▸ Exercise objective: The answer must be every line below that contains the string "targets".

|---|

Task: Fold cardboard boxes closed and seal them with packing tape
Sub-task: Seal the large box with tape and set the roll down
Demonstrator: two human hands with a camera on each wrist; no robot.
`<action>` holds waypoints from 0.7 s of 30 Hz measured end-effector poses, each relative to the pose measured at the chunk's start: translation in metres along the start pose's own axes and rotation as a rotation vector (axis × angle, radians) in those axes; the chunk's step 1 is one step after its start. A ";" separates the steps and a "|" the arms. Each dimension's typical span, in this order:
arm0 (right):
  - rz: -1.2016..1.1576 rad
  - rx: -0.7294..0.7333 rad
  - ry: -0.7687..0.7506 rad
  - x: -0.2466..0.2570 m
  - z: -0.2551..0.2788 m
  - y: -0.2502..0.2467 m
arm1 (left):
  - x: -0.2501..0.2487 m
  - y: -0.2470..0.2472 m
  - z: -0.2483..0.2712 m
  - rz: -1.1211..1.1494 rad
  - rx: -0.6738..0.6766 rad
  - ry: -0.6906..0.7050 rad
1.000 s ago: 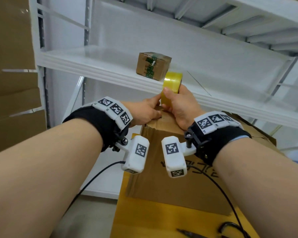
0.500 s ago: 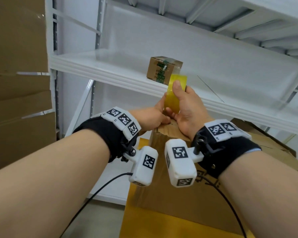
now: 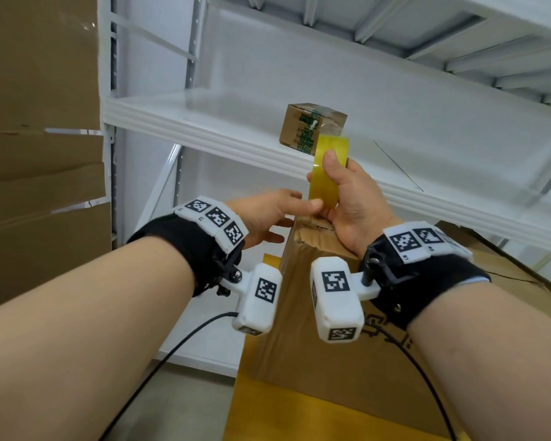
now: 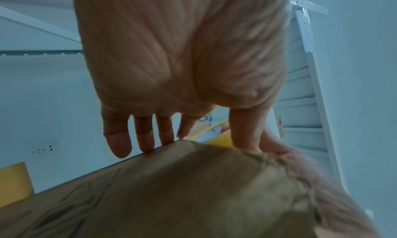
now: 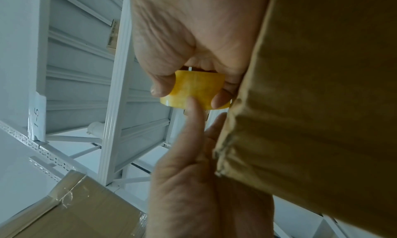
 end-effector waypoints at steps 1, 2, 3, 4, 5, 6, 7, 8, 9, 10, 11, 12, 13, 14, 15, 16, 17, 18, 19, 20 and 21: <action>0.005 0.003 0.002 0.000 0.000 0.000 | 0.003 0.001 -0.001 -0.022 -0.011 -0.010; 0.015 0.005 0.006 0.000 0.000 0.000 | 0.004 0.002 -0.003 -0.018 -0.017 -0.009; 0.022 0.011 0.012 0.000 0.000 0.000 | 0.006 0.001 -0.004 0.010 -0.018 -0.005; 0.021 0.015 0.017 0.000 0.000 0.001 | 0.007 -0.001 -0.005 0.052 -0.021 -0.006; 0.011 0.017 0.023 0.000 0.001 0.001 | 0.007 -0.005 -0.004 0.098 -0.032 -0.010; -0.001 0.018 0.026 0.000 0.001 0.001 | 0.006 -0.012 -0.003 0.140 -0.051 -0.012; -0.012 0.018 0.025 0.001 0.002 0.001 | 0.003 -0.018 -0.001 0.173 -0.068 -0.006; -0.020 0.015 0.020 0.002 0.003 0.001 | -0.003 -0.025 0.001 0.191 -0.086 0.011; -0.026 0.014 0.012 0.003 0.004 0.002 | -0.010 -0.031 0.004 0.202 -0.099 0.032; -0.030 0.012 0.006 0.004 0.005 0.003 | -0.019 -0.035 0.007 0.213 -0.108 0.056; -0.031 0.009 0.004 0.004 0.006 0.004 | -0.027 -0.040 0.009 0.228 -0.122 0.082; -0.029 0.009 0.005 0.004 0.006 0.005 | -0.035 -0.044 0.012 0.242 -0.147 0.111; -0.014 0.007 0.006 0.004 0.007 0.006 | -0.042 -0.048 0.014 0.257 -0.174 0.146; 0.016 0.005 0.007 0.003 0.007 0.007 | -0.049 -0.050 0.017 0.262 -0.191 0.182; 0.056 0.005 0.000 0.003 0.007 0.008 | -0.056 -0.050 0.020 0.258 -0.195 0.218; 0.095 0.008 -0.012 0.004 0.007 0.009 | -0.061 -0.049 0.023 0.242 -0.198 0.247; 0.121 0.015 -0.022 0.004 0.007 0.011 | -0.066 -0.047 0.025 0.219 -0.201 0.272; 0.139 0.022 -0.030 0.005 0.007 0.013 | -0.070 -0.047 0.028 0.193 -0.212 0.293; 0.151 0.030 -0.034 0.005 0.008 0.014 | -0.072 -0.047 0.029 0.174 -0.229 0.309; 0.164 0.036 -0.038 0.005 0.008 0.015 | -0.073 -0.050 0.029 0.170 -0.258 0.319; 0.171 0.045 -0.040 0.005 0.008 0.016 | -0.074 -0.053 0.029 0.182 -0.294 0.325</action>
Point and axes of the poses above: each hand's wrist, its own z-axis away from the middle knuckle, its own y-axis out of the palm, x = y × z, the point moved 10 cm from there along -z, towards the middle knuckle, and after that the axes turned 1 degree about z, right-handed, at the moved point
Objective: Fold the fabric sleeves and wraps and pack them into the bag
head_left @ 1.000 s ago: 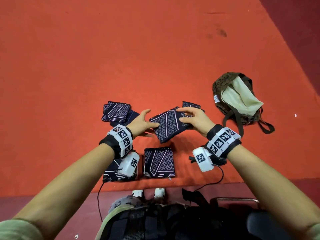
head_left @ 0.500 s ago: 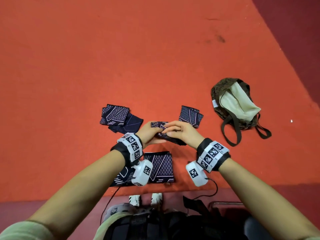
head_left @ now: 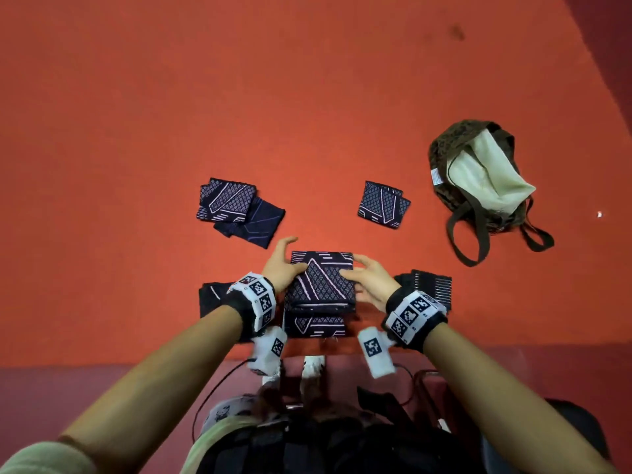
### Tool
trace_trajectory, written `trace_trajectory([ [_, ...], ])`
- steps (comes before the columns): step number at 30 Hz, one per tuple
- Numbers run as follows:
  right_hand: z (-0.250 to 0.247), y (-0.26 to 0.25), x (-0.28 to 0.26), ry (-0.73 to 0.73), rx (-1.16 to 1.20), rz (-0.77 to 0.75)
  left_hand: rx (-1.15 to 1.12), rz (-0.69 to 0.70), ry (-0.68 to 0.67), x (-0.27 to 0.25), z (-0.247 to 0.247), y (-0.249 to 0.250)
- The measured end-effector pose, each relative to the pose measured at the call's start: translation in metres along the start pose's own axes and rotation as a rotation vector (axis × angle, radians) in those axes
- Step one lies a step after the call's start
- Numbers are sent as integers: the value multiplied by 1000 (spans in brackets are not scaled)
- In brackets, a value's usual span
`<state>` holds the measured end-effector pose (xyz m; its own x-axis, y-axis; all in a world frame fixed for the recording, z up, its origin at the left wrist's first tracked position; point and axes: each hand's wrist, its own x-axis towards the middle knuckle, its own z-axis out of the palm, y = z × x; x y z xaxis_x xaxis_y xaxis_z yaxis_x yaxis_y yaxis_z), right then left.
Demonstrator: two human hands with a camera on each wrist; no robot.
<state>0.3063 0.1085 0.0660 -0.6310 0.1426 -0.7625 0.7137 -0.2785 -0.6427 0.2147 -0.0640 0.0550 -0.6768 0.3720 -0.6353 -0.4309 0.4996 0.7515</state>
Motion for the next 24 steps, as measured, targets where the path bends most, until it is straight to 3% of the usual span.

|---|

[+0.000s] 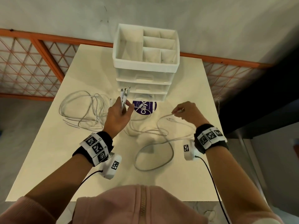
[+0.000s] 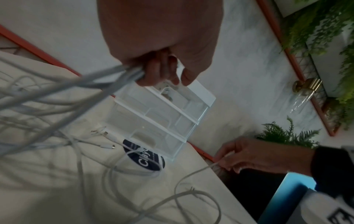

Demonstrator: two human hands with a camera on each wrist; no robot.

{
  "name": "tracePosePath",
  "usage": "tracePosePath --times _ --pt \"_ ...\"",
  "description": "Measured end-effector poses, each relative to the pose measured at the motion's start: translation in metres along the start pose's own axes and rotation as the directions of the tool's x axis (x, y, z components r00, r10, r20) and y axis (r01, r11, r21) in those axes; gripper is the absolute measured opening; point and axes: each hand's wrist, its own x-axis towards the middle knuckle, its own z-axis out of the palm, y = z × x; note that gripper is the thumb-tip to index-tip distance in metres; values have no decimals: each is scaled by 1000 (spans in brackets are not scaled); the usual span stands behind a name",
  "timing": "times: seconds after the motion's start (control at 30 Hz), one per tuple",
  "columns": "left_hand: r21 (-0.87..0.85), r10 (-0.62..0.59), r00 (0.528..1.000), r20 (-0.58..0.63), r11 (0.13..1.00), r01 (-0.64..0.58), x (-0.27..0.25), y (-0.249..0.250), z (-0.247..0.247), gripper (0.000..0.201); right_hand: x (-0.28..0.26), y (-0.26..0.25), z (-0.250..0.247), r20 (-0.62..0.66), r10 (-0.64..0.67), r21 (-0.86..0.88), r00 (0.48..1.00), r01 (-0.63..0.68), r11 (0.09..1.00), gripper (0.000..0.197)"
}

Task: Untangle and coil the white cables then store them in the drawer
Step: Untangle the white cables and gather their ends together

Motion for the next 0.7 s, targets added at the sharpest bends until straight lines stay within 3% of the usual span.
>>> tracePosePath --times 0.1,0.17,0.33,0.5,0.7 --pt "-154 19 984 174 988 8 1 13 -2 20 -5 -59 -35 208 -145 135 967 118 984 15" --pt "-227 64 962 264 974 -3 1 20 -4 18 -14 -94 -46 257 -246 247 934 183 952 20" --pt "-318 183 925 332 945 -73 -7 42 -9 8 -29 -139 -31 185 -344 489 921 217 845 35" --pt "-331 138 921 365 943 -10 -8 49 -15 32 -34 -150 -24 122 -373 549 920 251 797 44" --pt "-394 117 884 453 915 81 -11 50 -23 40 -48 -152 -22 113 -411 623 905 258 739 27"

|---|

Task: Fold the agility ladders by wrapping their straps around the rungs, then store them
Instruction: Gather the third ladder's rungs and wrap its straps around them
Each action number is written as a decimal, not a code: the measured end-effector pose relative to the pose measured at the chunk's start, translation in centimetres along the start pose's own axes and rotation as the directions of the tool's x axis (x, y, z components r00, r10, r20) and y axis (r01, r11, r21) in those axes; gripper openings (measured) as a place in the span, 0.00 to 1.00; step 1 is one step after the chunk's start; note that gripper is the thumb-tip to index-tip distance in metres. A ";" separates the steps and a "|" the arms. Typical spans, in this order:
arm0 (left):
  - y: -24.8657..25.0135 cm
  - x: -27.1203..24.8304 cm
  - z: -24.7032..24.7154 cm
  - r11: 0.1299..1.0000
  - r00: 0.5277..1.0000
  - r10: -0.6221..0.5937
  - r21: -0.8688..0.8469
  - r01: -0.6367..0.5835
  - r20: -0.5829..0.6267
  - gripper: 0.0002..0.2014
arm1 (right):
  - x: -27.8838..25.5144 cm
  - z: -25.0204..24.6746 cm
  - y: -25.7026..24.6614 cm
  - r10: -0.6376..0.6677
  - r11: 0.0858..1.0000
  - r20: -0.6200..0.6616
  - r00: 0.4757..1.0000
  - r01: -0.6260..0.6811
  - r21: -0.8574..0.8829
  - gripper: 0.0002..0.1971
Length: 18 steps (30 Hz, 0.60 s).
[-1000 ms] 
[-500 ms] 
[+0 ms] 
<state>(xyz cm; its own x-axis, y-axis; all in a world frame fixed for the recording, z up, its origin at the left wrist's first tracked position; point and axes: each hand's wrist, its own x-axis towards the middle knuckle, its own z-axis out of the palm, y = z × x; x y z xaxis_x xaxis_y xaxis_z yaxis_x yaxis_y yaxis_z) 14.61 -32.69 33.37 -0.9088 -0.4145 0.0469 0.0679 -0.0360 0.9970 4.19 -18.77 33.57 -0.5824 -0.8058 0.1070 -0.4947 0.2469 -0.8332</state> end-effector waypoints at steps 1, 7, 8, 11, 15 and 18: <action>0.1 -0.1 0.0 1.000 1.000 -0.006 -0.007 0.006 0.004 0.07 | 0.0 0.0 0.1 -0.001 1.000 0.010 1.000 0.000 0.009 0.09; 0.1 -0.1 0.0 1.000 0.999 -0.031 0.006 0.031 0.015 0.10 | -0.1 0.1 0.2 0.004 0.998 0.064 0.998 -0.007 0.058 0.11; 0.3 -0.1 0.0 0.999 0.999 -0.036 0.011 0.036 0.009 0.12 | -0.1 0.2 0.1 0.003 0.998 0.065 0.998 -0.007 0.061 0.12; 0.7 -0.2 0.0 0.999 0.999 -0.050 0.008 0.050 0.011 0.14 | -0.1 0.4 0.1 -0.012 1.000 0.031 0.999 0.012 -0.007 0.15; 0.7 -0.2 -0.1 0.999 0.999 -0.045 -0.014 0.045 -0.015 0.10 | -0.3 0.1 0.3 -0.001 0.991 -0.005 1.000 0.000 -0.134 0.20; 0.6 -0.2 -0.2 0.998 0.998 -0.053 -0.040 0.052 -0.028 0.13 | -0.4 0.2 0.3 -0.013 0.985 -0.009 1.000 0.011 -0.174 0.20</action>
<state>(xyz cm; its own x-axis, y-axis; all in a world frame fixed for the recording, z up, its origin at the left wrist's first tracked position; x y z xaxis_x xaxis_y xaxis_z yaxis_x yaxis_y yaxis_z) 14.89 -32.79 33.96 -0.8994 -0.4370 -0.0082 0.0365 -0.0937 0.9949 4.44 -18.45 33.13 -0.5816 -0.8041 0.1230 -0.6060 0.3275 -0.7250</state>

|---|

▸ The completed task:
Motion for the next 24 steps, as measured, targets where the path bends most, until it is straight to 3% of the usual span.
Motion for the next 0.7 s, targets added at the sharpest bends until straight lines stay within 3% of the usual span.

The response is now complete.